> EXERCISE REQUIREMENTS:
Take the listing below and reproduce it in full. Change nothing.

[DATA SECTION]

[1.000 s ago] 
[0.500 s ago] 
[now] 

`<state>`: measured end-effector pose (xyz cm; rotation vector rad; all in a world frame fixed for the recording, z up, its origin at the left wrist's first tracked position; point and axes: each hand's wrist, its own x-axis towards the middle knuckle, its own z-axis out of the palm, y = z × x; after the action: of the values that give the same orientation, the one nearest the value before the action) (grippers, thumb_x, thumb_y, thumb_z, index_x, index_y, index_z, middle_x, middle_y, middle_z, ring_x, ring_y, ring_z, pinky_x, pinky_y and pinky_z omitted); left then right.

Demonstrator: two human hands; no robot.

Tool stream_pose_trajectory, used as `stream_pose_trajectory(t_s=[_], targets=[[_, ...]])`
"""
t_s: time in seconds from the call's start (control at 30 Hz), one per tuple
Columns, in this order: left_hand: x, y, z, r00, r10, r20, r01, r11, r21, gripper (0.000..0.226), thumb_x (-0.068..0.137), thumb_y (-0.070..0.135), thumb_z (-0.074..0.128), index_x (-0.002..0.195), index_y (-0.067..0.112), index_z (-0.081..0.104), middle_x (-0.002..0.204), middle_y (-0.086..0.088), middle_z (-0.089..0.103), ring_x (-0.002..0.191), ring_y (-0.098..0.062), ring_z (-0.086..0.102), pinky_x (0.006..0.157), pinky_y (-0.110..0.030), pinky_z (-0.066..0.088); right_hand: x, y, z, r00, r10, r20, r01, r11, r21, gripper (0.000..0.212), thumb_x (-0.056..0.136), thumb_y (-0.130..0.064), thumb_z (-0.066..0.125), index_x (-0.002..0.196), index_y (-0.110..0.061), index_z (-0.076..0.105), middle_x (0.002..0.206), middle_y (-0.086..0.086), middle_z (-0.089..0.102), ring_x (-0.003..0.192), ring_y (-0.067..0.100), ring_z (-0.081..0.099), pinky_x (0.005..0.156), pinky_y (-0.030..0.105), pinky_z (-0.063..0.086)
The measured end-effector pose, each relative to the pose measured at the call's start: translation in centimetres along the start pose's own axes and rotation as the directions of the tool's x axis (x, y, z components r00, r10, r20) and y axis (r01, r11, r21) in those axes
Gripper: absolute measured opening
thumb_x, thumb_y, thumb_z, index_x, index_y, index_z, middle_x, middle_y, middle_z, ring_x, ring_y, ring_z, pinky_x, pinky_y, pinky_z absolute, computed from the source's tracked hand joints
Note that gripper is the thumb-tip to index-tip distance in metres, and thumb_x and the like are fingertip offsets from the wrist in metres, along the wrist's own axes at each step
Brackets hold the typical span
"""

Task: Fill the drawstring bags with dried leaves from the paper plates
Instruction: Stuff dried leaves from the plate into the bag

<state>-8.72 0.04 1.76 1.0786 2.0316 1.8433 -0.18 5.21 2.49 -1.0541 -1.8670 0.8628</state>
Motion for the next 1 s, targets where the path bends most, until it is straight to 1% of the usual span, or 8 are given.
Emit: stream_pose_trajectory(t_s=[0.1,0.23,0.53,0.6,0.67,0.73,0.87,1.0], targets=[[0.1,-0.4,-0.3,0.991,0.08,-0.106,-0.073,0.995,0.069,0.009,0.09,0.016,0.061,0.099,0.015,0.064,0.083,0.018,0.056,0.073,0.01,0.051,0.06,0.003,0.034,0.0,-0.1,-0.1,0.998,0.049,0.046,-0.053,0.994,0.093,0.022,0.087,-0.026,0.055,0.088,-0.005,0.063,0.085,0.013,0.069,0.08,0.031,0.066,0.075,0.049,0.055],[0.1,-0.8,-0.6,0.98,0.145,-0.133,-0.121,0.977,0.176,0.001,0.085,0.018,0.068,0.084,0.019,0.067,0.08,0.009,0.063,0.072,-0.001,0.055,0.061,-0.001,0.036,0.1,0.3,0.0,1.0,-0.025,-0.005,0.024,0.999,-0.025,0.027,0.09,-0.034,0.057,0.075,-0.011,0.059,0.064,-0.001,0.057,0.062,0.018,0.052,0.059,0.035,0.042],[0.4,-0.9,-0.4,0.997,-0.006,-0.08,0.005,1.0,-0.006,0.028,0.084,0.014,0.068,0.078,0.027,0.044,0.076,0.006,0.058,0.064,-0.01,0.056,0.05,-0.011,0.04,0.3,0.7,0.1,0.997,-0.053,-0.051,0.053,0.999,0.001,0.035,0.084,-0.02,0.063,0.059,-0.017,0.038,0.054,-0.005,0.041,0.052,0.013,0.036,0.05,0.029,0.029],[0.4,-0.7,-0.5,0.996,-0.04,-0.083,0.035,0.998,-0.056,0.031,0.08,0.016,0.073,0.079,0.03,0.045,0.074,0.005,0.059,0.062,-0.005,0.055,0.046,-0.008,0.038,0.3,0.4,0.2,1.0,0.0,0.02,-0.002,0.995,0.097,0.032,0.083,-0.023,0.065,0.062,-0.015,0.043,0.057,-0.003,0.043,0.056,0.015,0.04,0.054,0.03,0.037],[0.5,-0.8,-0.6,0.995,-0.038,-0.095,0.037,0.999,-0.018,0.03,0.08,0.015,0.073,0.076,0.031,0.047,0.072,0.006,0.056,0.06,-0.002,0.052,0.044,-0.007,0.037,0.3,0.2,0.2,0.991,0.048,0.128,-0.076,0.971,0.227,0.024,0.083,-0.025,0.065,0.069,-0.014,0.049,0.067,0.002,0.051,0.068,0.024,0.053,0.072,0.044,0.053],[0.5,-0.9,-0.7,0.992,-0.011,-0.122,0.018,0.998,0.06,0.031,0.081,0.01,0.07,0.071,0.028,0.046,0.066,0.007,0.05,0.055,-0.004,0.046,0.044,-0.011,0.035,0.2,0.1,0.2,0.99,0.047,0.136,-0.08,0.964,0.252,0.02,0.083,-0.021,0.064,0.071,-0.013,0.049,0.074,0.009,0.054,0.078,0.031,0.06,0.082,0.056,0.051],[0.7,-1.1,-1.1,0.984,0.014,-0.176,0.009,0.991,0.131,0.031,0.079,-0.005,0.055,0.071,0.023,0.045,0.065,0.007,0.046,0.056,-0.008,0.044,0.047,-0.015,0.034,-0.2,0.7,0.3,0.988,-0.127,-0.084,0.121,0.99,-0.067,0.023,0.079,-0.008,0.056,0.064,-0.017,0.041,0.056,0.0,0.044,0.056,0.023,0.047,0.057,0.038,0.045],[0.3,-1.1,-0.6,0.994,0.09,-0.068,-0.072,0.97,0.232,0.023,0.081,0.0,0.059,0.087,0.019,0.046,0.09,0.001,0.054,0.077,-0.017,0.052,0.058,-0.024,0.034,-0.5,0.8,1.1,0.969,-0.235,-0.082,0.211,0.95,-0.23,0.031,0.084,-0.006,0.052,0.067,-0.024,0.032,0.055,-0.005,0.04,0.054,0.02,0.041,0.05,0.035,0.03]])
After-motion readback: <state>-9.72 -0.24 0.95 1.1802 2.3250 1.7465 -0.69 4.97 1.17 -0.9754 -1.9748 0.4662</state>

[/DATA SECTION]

> EXPECTED ANSWER:
[1.000 s ago] 
[0.500 s ago] 
[now] 

`<state>`: measured end-effector pose (xyz cm; rotation vector rad; all in a world frame fixed for the recording, z up, its origin at the left wrist's first tracked position; point and axes: each hand's wrist, its own x-axis towards the middle knuckle, its own z-axis out of the palm, y = z × x; after the action: of the values that give the same orientation, the one nearest the value before the action) (grippers, thumb_x, thumb_y, thumb_z, index_x, index_y, index_z, middle_x, middle_y, middle_z, ring_x, ring_y, ring_z, pinky_x, pinky_y and pinky_z omitted); left then right.

Demonstrator: two human hands; no robot.

Tool stream_pose_trajectory, used as `stream_pose_trajectory(t_s=[_], targets=[[_, ...]])`
"""
t_s: time in seconds from the call's start (control at 30 Hz), one per tuple
Columns, in this order: left_hand: x, y, z, r00, r10, r20, r01, r11, r21, gripper (0.000..0.226), thumb_x (-0.068..0.137), thumb_y (-0.070..0.135), thumb_z (-0.074..0.128), index_x (-0.002..0.195), index_y (-0.067..0.112), index_z (-0.081..0.104), middle_x (-0.002..0.204), middle_y (-0.086..0.088), middle_z (-0.089..0.103), ring_x (-0.002..0.191), ring_y (-0.098..0.062), ring_z (-0.086..0.102), pinky_x (0.006..0.157), pinky_y (-0.110..0.030), pinky_z (-0.066..0.088); right_hand: x, y, z, r00, r10, r20, r01, r11, r21, gripper (0.000..0.212), thumb_x (-0.056..0.136), thumb_y (-0.130..0.064), thumb_z (-0.066..0.125), index_x (-0.002..0.196), index_y (-0.110..0.061), index_z (-0.076..0.105), middle_x (0.002..0.206), middle_y (-0.086..0.086), middle_z (-0.089..0.102), ring_x (-0.003..0.192), ring_y (-0.067..0.100), ring_z (-0.081..0.099), pinky_x (0.005..0.156), pinky_y (-0.030..0.105), pinky_z (-0.063..0.086)
The measured end-effector pose, each relative to the pose measured at the call's start: translation in centimetres along the start pose's own axes and rotation as the directions of the tool's x axis (x, y, z components r00, r10, r20) and y axis (r01, r11, r21) in those axes
Gripper: absolute measured opening
thumb_x, thumb_y, thumb_z, index_x, index_y, index_z, middle_x, middle_y, middle_z, ring_x, ring_y, ring_z, pinky_x, pinky_y, pinky_z absolute, computed from the source's tracked hand joints
Note that gripper is the thumb-tip to index-tip distance in metres, and thumb_x and the like are fingertip offsets from the wrist in metres, along the wrist's own axes at each step
Brackets hold the typical span
"""

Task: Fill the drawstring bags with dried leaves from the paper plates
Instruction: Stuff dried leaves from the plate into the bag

<state>-8.72 0.04 1.76 1.0786 2.0316 1.8433 -0.18 5.21 2.49 -1.0541 -1.8670 0.8628</state>
Motion for the next 1 s, targets where the path bends most, until it is straight to 1% of the usual span, or 8 are given.
Emit: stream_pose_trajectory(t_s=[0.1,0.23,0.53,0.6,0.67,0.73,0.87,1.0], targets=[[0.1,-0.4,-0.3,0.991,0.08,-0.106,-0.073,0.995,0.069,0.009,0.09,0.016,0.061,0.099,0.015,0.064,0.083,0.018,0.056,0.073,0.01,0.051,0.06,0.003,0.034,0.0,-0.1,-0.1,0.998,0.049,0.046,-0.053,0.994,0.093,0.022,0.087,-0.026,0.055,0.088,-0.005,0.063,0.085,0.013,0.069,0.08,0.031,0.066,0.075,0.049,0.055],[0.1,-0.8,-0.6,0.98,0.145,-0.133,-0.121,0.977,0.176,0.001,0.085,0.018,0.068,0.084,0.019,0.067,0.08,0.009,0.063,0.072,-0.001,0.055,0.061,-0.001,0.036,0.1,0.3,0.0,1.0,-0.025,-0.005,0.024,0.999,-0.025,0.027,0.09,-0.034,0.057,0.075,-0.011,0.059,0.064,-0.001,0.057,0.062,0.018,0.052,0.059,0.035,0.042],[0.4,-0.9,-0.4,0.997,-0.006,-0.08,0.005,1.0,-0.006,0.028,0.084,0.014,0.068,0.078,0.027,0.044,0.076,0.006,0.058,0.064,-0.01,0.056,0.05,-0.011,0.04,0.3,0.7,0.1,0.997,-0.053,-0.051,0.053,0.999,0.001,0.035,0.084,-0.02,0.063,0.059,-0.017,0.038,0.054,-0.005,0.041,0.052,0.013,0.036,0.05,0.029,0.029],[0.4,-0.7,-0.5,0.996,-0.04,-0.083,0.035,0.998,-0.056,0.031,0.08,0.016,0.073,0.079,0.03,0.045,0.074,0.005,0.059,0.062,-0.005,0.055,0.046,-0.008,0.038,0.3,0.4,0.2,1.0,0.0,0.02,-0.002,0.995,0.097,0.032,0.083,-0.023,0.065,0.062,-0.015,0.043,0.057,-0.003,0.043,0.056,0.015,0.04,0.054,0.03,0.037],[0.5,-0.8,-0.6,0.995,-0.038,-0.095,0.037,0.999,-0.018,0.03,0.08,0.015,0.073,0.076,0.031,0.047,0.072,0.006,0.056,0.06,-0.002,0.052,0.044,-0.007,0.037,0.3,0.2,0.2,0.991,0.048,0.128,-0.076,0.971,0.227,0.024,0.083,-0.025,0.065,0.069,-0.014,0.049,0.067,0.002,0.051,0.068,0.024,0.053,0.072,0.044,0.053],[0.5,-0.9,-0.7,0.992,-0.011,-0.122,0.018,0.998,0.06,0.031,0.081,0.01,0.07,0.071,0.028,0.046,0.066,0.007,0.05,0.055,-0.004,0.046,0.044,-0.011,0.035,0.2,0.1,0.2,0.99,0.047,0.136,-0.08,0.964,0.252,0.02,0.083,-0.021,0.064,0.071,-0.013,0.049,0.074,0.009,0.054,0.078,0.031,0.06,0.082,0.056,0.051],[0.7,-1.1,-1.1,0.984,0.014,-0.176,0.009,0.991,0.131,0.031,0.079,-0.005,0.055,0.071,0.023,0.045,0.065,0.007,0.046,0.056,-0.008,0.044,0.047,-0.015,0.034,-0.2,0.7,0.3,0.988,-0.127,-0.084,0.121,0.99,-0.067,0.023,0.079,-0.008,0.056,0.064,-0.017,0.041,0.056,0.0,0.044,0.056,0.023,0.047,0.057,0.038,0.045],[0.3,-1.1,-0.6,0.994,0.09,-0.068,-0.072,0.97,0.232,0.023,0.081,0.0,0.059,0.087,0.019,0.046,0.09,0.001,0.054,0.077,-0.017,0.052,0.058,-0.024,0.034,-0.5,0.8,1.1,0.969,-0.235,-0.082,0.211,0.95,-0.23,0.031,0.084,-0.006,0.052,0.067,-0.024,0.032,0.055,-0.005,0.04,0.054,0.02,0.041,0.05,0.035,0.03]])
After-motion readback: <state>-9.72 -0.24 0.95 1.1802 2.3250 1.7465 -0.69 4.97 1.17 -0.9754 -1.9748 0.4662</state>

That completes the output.